Each chapter focuses on either one person or one event. Ms. Rosin followed (with permission) and virtually lived with a variety of people throughout 2 years, including the president of the college, a professor, and several students. At one point she actually drives some of the college kids around to canvas neighborhoods during an election because they were short on drivers over the age of 21.
It caters to the homeschool crowd and the president, Michael Farris, is the head of the Homeschool Legal Defense Association which is the organization that pretty much made it so everyone who wanted to could homeschool without legal trouble. He started Patrick Henry College when he started encountering homeschooling parents who were complaining that it was impossible to find a strict Christian college that provided an Ivy League level liberal arts education.
It turns out that the college doesn’t stand up to scrutiny. The point of the college is to get educated Christians into politics or Hollywood. Women are expected to be educated in order to be a good help-mate of a political husband, but not to be allowed to be in politics herself beyond marriage. Mr. Farris wants to “bring America back to God”, and while he allows the teaching of philosophers such as Plato and Aristotle and others, it’s only palatable to him if they are presented in a very evil light. There are science classes taught by a Ph.D. in cell biology who is a creationist. She uses a pretty standard biology text book, but supplements with creationist science. I thought her chapter was pretty cool. However the teaching of history is pretty slanted toward a Christian Founding Fathers viewpoint that totally ignores all evidence to the contrary. At least, that’s what Mr. Farris wanted. He ends up firing the History professor over the content of the course.

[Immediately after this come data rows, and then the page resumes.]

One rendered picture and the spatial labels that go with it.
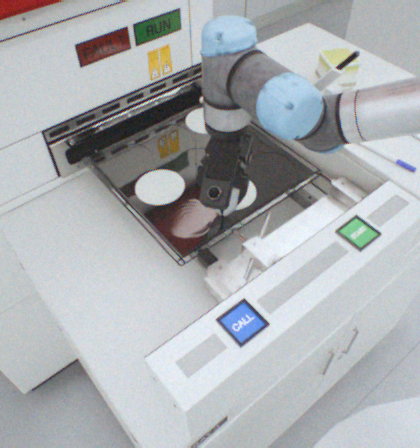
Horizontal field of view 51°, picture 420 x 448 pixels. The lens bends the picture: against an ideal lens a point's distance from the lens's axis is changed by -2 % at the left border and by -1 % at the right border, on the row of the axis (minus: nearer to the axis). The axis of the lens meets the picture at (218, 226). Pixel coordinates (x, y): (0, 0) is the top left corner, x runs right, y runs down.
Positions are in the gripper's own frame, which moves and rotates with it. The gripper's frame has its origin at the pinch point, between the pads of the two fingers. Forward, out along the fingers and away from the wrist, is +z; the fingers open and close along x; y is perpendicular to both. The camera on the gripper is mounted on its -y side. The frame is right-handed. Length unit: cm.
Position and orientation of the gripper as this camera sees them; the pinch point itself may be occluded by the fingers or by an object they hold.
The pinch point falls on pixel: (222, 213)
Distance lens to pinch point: 83.5
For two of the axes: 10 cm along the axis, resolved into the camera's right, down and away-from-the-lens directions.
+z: 0.0, 6.4, 7.7
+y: 2.7, -7.4, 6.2
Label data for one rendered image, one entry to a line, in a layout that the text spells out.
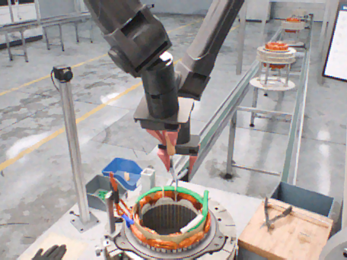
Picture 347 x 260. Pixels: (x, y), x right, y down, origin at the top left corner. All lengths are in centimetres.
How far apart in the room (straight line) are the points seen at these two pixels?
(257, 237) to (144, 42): 57
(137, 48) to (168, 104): 13
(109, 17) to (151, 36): 6
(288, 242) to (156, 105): 49
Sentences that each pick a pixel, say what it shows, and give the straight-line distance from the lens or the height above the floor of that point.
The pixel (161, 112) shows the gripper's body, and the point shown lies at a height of 143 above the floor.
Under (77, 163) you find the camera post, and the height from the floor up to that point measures 105.
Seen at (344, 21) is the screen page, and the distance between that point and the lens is 160.
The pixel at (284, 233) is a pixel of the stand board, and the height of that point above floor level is 107.
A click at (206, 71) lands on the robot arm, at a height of 144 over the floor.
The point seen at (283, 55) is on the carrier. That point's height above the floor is 107.
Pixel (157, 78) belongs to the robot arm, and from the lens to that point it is 52.
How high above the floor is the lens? 164
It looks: 26 degrees down
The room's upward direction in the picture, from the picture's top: straight up
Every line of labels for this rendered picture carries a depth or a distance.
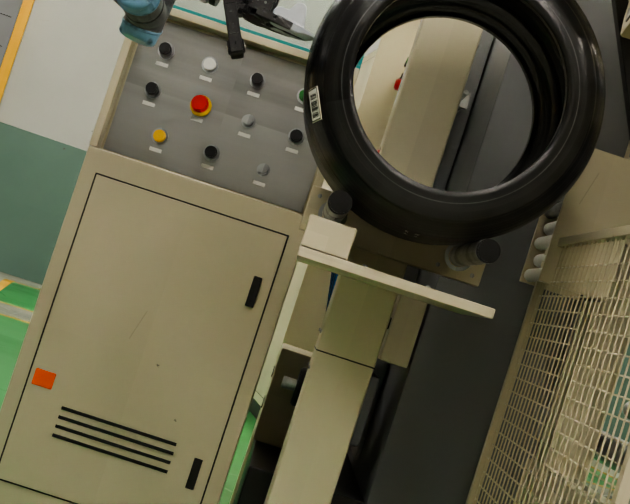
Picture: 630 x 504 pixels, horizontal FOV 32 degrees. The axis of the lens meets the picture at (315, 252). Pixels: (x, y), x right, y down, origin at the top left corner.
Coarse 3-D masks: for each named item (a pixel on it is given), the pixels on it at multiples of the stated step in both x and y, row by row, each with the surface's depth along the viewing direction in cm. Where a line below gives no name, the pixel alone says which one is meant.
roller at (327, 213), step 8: (336, 192) 197; (344, 192) 197; (328, 200) 197; (336, 200) 197; (344, 200) 197; (328, 208) 199; (336, 208) 197; (344, 208) 197; (328, 216) 211; (336, 216) 202; (344, 216) 207
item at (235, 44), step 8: (224, 0) 206; (232, 0) 206; (224, 8) 206; (232, 8) 206; (232, 16) 206; (232, 24) 206; (232, 32) 206; (240, 32) 206; (232, 40) 206; (240, 40) 206; (232, 48) 206; (240, 48) 206; (232, 56) 207; (240, 56) 207
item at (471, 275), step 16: (320, 192) 231; (320, 208) 231; (304, 224) 231; (352, 224) 231; (368, 224) 231; (368, 240) 231; (384, 240) 231; (400, 240) 231; (384, 256) 231; (400, 256) 231; (416, 256) 231; (432, 256) 231; (448, 256) 231; (432, 272) 232; (448, 272) 231; (464, 272) 231; (480, 272) 231
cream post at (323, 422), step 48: (432, 48) 235; (432, 96) 235; (384, 144) 235; (432, 144) 235; (336, 288) 234; (336, 336) 233; (336, 384) 232; (288, 432) 236; (336, 432) 232; (288, 480) 232; (336, 480) 232
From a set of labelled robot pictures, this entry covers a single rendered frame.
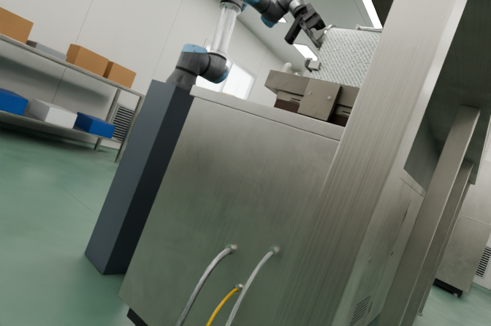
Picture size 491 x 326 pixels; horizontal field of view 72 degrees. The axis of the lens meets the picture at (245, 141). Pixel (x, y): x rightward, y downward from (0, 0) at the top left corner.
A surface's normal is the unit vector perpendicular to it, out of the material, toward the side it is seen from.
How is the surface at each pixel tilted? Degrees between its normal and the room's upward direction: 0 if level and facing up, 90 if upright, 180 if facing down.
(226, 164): 90
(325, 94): 90
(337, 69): 90
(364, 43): 90
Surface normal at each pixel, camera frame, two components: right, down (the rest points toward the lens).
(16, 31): 0.73, 0.28
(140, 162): -0.59, -0.24
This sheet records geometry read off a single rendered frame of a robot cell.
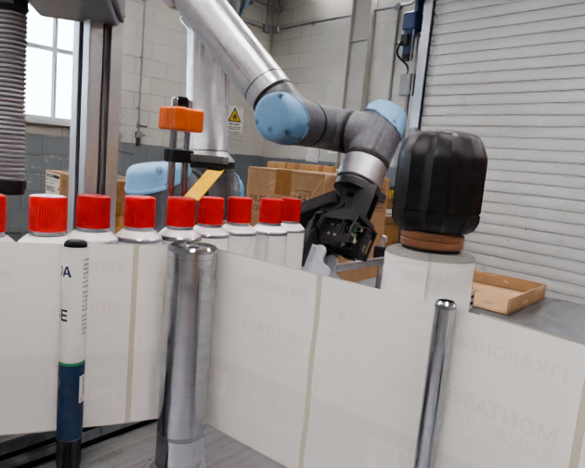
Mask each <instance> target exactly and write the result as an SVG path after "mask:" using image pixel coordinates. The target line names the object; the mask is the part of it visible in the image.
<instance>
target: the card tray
mask: <svg viewBox="0 0 585 468"><path fill-rule="evenodd" d="M546 285H547V284H544V283H539V282H535V281H530V280H525V279H518V278H513V277H508V276H503V275H499V274H494V273H490V272H486V271H481V270H476V269H475V270H474V276H473V283H472V290H474V304H473V307H477V308H481V309H485V310H488V311H492V312H495V313H499V314H502V315H506V316H508V315H510V314H512V313H514V312H516V311H518V310H520V309H522V308H524V307H526V306H529V305H531V304H534V303H536V302H538V301H539V300H541V299H543V298H544V296H545V291H546Z"/></svg>
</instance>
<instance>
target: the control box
mask: <svg viewBox="0 0 585 468"><path fill-rule="evenodd" d="M29 4H30V5H31V6H32V7H33V8H34V10H35V11H36V12H37V13H38V14H39V15H40V16H42V17H47V18H53V19H60V20H71V21H78V22H79V21H80V22H85V20H96V21H100V22H103V23H104V24H108V26H111V25H113V26H118V25H119V21H120V22H121V23H124V18H125V13H124V11H125V0H29Z"/></svg>
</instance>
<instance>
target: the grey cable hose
mask: <svg viewBox="0 0 585 468"><path fill-rule="evenodd" d="M29 12H30V9H29V0H0V193H1V194H4V195H11V196H18V195H23V194H24V193H25V189H26V183H27V181H26V180H24V179H25V177H23V176H25V174H24V173H23V171H25V169H24V168H23V167H24V166H25V164H24V163H25V160H23V158H25V155H23V153H25V150H23V149H25V147H24V146H23V145H24V144H25V142H24V141H23V140H25V137H24V136H25V133H23V131H26V129H25V128H23V126H26V124H25V123H24V122H26V120H25V119H24V117H26V115H25V114H24V113H25V112H26V110H25V109H26V106H25V105H24V104H26V101H25V100H24V99H26V97H25V96H24V95H26V92H25V91H24V90H26V89H27V87H25V85H26V84H27V83H25V82H24V81H27V78H25V76H27V73H25V72H26V71H27V69H26V68H25V67H27V64H26V63H25V62H27V59H26V58H27V55H26V54H25V53H27V50H26V49H25V48H27V45H25V44H27V43H28V41H27V40H25V39H28V36H27V35H26V34H28V32H27V31H26V30H28V26H26V25H28V21H27V20H28V17H27V14H28V13H29Z"/></svg>
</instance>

The atmosphere at the college appears more Taliban than wholesome. There’s actually a rule in the student handbook that stipulates that if a student knows or suspects another student or faculty of anything, from a bra-strap showing to gross indiscretion, that the student is liable to the same punishment as the perpetrator if that student doesn’t turn them in. Thus, there is a lot of fear on the campus of spies in the dorms and classrooms. Almost everyone seems to have a “school persona” and a “world persona”. The few people who were consistent everywhere were miserable at the school.
I was really bothered by the strong desire to get people into politics for the purpose of legislating morality. These young people were so out of touch with what most people experience in life: poverty, abuse, desperation. It’s scary to think that they think they already have the answers for what we need in this country. I would rather the college had focused on figuring out how to help people so that they are less likely to resort to drugs or sex in exchange for a roof overhead. I certainly don’t want these people writing the laws that I would have to live under. I do not want to live in a theocracy where a few powerful people decide what is Godly and what is not and ignores individual conscience. I want to live in a Kingdom where everyone reports to Christ directly and works in harmony with others who report to Christ directly.